Colores del madroño se deslizan por la cerámica de un baño sucio ¿Qué pasó ayer? Recuerdo que…vomito otro poquito. Recuerdo un palacio de más de trescientos años de los reyes de Napoli, un área de 47 mil metros cuadrados (casi mil piscinas olímpicas), el gin tonic ¿qué fue del guayacán florecido del barrio? No sé por qué lo recuerdo ahora, pero la imagen de sus hojas amarillas me asiste cuando nadie habla de árboles. Quizá el vómito me llevó al guayacán florecido del barrio, y el gin tonic está pasando como agua y sé que es la anáfora de un guayabo de mierda.
Pienso en las excentricidades del rey y me antojo de sancocho porque, en la inmensidad de los jardines de la Reggia di Caserta, entre los retazos de arbustos, simétricamente podados para dar impresión de dos muros naturales, encajaría perfecta una sancochada familiar ausente de yuca porque solo me la como frita. Igual aquí no crece la yuca y estoy sin familia.
Pero miento, estoy con familia de otra sangre, y casi se me cae el semblante cuando me di cuenta que el gin se esfumó y era hora de darle paso al tequila a la par de los cardúmenes de pescados en el jardín, y claro, hay estanques que contienen el agua y el nadar de los peces en más de cien metros. Pero no son bocachico, nicuro ni tilapia. Son de la raza que amontonan en los centros comerciales y en patios reales como este.
Un día caminé por cornisas de aburrimiento los sábados en la tarde, hoy lo hago sobre antiguos reinados con ideas de tilapias, sancochos, madroños y guayacanes. Veo a Cris y sus mañas de viejito, a Jaco con su modorra, a Danni de algarabías, a Diego con su argentinidad al palo y a mí, tan vacío de atributos a primera y última impresión, y pienso reírme de vida por sus vaivenes, unidos como Pangea, separados como ella y yo, y todavía veo el árbol de mangos y el sexo oral en el sofá.
Tantas descripciones de pensamientos con añoranza de mi cafetal, para aceptar que estoy más melancólico que nunca por recibir un mensaje de ella después de semanas de ausencia.
El palacio tiene casi dos mil ventanas, el tequila treinta y ocho grados y ella un cabello sideral que me trae la noche cada que agita su imagen sobre mi caminar somnoliento. Si fuera rey compraría el atlántico y dormiríamos abrazados en una piragua escuchando vallenato. Pero soy plebeyo y tengo el culo en un andén escuchando cómo Raúl Garcés me dice que las nubes en derroche tristemente ve pasar ¿A ella le gustaban los guayacanes? No sé, pero a mí sí, como me gusta disfrutar soltero extrañando su inenarrable mirada.

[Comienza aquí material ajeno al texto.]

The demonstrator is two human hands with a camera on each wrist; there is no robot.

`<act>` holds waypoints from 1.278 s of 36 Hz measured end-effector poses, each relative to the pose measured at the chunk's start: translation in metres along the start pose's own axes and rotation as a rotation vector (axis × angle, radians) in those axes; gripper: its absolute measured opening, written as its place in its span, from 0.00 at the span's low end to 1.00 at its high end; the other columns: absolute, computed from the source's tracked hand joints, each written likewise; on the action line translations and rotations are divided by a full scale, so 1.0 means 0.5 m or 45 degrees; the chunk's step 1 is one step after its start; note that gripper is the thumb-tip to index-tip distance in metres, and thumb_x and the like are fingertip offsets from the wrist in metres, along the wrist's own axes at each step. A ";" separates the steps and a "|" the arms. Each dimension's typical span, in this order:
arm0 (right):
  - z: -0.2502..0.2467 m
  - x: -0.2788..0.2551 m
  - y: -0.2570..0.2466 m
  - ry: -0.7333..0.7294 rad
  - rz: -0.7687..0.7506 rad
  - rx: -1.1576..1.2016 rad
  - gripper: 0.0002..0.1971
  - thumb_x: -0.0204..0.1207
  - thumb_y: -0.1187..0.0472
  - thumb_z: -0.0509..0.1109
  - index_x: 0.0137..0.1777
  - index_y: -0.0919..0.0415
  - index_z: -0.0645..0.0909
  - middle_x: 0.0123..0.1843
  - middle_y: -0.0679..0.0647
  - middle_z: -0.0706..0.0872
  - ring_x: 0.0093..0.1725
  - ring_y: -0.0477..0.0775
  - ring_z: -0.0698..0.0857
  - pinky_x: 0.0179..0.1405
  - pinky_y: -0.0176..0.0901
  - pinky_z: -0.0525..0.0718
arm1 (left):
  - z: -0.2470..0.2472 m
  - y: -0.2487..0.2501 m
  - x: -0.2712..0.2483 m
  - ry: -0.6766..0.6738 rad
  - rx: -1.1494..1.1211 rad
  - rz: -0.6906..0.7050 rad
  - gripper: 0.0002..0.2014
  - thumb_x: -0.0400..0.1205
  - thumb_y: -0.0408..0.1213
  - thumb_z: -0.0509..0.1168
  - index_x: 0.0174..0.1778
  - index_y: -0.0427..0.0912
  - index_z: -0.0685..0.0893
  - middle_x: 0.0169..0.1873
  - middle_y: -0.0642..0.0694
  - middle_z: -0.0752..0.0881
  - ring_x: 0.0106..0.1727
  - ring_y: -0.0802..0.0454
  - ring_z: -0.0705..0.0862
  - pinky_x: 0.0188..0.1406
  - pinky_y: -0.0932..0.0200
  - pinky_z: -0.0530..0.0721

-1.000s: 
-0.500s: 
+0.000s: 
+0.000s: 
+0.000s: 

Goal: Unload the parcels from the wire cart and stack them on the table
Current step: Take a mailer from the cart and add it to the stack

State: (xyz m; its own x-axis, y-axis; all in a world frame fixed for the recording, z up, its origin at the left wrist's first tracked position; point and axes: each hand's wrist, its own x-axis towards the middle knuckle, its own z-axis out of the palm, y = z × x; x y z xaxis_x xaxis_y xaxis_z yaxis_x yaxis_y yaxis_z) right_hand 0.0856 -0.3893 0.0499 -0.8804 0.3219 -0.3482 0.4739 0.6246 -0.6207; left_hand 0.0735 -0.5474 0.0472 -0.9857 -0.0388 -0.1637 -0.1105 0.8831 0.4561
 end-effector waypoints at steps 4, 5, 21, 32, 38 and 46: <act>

A las cuatro y media nos vamos, no tengo internet. Tengo el tequila con naranja en mi maletín donde ella solía guardar sus cosas, aunque los estanques del palacio se disfrutan más con los borrachos de mis amigos porque me acolitan la desfachatez.
Entramos al palacio y me pierdo entre tanto mármol, arcos enormes, oro robado y pinturas de un tal Joseph Vernet que conmueven más la borrachera, y miro los frescos en el cielo como si ella entrelazara su mano con la mía ¿encajan perfecto, cierto? Sé creer que sí, y antes de responderle me llaman porque el bus está mal parqueado esperándome para partir. Quién sabe, tal vez la respuesta la dé en Barcelona, en Salerno o Pereira. O no, no la dé y me pierda en pensamientos libertarios de carreteras y fotos instantáneas.
Continuamos a beber en el bus, y acá me levanto de la taza del inodoro para escribir. Soy las dos personas. Esa ambivalencia, a veces hilvanada por ella, otras por el licor.